▼▼▼
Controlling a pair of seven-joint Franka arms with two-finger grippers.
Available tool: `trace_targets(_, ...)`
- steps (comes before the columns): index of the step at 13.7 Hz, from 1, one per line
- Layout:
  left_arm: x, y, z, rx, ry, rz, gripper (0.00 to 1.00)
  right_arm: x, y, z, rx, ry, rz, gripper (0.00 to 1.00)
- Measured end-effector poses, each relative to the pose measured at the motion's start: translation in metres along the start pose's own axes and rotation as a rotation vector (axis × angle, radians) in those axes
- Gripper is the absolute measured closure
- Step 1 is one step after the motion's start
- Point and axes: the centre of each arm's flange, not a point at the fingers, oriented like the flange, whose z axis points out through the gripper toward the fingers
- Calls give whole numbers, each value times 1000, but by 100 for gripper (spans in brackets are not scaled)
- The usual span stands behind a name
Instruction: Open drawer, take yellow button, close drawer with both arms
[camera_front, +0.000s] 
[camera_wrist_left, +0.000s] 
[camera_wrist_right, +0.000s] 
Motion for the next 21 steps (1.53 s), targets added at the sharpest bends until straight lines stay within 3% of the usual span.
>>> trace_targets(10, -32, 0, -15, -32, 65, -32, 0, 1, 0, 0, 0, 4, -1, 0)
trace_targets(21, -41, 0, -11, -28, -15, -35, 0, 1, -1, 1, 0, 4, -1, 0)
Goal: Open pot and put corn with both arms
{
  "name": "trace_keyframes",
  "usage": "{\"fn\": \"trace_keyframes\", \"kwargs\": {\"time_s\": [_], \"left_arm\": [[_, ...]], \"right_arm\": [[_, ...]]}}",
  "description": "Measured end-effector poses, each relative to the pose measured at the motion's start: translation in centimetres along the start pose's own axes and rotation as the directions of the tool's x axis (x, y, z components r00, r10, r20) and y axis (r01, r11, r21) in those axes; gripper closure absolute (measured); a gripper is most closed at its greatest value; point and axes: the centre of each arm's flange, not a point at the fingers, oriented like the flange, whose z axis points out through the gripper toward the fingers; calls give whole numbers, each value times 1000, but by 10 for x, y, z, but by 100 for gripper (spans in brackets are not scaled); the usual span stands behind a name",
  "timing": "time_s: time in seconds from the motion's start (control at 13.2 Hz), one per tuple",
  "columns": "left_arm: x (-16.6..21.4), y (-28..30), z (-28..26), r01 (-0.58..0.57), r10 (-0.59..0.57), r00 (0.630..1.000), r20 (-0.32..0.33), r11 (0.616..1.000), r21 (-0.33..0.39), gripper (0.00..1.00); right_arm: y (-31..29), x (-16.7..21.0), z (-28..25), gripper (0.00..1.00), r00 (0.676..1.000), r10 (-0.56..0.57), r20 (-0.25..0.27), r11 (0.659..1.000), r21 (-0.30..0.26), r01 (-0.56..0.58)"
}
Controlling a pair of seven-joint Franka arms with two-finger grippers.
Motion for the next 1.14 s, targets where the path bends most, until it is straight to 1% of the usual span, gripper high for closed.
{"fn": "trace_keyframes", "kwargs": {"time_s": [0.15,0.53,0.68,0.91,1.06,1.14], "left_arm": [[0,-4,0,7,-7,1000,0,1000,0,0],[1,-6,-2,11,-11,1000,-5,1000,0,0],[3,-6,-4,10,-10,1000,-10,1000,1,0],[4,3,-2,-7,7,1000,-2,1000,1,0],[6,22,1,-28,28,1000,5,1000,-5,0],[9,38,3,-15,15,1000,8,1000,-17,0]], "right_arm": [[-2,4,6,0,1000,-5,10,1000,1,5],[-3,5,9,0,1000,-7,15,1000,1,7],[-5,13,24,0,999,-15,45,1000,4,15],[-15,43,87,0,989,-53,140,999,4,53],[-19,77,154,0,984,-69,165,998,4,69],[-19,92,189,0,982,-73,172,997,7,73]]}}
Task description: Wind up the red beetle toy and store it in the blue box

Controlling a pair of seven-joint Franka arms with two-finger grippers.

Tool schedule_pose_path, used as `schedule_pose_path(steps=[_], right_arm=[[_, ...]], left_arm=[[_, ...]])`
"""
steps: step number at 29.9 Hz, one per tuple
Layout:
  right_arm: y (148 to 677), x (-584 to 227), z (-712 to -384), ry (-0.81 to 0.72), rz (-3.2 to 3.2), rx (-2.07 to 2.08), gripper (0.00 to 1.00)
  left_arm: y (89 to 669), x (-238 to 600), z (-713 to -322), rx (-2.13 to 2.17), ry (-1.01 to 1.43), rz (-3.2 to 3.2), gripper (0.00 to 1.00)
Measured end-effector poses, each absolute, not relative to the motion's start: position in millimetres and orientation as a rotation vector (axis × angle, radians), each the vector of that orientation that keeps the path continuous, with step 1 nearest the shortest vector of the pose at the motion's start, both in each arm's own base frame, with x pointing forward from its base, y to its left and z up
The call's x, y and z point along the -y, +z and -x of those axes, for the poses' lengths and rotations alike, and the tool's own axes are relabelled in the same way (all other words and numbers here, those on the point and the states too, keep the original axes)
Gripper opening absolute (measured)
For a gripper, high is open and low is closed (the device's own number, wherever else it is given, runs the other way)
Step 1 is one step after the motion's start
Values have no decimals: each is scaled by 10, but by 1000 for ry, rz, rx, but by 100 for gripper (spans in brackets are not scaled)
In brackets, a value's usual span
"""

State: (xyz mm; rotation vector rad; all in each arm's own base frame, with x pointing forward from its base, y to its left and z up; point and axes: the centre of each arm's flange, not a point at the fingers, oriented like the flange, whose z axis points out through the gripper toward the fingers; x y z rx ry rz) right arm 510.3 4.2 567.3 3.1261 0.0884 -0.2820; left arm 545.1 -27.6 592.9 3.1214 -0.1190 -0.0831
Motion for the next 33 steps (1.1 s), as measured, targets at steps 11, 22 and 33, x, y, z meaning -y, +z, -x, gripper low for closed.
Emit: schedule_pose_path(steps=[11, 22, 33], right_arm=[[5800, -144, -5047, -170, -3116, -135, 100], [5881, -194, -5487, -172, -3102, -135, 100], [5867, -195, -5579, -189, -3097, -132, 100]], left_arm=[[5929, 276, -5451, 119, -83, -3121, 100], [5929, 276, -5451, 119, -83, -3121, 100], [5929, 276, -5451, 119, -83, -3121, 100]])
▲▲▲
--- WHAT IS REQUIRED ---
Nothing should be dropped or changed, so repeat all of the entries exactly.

--- RESPONSE TO THE TASK ---
Controlling a pair of seven-joint Franka arms with two-finger grippers.
Available tool: `trace_targets(_, ...)`
- steps (comes before the columns): index of the step at 13.7 Hz, from 1, one per line
- Layout:
  left_arm: x, y, z, rx, ry, rz, gripper (0.00 to 1.00)
  right_arm: x, y, z, rx, ry, rz, gripper (0.00 to 1.00)
- Measured end-effector poses, each relative to the pose measured at the motion's start: translation in metres along the start pose's own axes and rotation as a rotation vector (axis × angle, radians) in those axes
- Gripper is the absolute measured closure
- Step 1 is one step after the motion's start
- Point and axes: the centre of each arm's flange, not a point at the fingers, oriented like the flange, whose z axis points out through the gripper toward the fingers
- Calls give whole numbers, each value times 1000, but by 100 for gripper (spans in brackets are not scaled)
- The usual span stands behind a name
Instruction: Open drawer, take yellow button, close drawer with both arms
[camera_front, +0.000s] 
[camera_wrist_left, +0.000s] 
[camera_wrist_right, +0.000s] 
Motion for the next 21 steps (1.53 s), targets added at the sharpest bends until straight lines stay within 3% of the usual span.
>>> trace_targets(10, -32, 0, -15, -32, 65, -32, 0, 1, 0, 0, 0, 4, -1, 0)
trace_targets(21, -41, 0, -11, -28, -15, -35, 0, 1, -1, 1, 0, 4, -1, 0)
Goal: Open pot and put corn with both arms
{
  "name": "trace_keyframes",
  "usage": "{\"fn\": \"trace_keyframes\", \"kwargs\": {\"time_s\": [_], \"left_arm\": [[_, ...]], \"right_arm\": [[_, ...]]}}",
  "description": "Measured end-effector poses, each relative to the pose measured at the motion's start: translation in centimetres along the start pose's own axes and rotation as the directions of the tool's x axis (x, y, z components r00, r10, r20) and y axis (r01, r11, r21) in those axes; gripper closure absolute (measured); a gripper is most closed at its greatest value; point and axes: the centre of each arm's flange, not a point at the fingers, oriented like the flange, whose z axis points out through the gripper toward the fingers; calls give whole numbers, each value times 1000, but by 10 for x, y, z, but by 100 for gripper (spans in brackets are not scaled); the usual span stands behind a name",
  "timing": "time_s: time in seconds from the motion's start (control at 13.2 Hz), one per tuple",
  "columns": "left_arm: x (-16.6..21.4), y (-28..30), z (-28..26), r01 (-0.58..0.57), r10 (-0.59..0.57), r00 (0.630..1.000), r20 (-0.32..0.33), r11 (0.616..1.000), r21 (-0.33..0.39), gripper (0.00..1.00); right_arm: y (-31..29), x (-16.7..21.0), z (-28..25), gripper (0.00..1.00), r00 (0.676..1.000), r10 (-0.56..0.57), r20 (-0.25..0.27), r11 (0.659..1.000), r21 (-0.30..0.26), r01 (-0.56..0.58)"
}
Controlling a pair of seven-joint Franka arms with two-finger grippers.
Motion for the next 1.14 s, targets where the path bends most, until it is straight to 1% of the usual span, gripper high for closed.
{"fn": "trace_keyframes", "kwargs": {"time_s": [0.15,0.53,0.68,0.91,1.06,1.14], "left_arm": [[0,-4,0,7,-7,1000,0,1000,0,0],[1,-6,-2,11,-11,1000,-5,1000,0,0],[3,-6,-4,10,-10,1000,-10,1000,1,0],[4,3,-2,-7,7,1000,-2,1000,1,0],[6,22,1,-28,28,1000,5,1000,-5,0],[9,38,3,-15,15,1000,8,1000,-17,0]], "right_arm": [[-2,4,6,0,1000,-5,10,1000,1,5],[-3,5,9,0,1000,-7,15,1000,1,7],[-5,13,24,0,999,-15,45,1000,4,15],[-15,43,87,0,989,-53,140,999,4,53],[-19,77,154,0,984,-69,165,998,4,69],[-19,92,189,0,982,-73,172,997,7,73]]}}
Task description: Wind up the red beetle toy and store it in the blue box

Controlling a pair of seven-joint Franka arms with two-finger grippers.

Tool schedule_pose_path, used as `schedule_pose_path(steps=[_], right_arm=[[_, ...]], left_arm=[[_, ...]])`
"""
steps: step number at 29.9 Hz, one per tuple
Layout:
  right_arm: y (148 to 677), x (-584 to 227), z (-712 to -384), ry (-0.81 to 0.72), rz (-3.2 to 3.2), rx (-2.07 to 2.08), gripper (0.00 to 1.00)
  left_arm: y (89 to 669), x (-238 to 600), z (-713 to -322), rx (-2.13 to 2.17), ry (-1.01 to 1.43), rz (-3.2 to 3.2), gripper (0.00 to 1.00)
Measured end-effector poses, each absolute, not relative to the motion's start: position in millimetres and orientation as a rotation vector (axis × angle, radians), each the vector of that orientation that keeps the path continuous, with step 1 nearest the shortest vector of the pose at the motion's start, both in each arm's own base frame, with x pointing forward from its base, y to its left and z up
The call's x, y and z point along the -y, +z and -x of those axes, for the poses' lengths and rotations alike, and the tool's own axes are relabelled in the same way (all other words and numbers here, those on the point and the states too, keep the original axes)
Gripper opening absolute (measured)
For a gripper, high is open and low is closed (the device's own number, wherever else it is given, runs the other way)
Step 1 is one step after the motion's start
Values have no decimals: each is scaled by 10, but by 1000 for ry, rz, rx, but by 100 for gripper (spans in brackets are not scaled)
In brackets, a value's usual span
"""

State: (xyz mm; rotation vector rad; all in each arm's own base frame, with x pointing forward from its base, y to its left and z up; point and axes: the centre of each arm's flange, not a point at the fingers, oriented like the flange, whose z axis points out through the gripper toward the fingers; x y z rx ry rz) right arm 510.3 4.2 567.3 3.1261 0.0884 -0.2820; left arm 545.1 -27.6 592.9 3.1214 -0.1190 -0.0831
Motion for the next 33 steps (1.1 s), as measured, targets at steps 11, 22 and 33, x, y, z meaning -y, +z, -x, gripper low for closed.
Emit: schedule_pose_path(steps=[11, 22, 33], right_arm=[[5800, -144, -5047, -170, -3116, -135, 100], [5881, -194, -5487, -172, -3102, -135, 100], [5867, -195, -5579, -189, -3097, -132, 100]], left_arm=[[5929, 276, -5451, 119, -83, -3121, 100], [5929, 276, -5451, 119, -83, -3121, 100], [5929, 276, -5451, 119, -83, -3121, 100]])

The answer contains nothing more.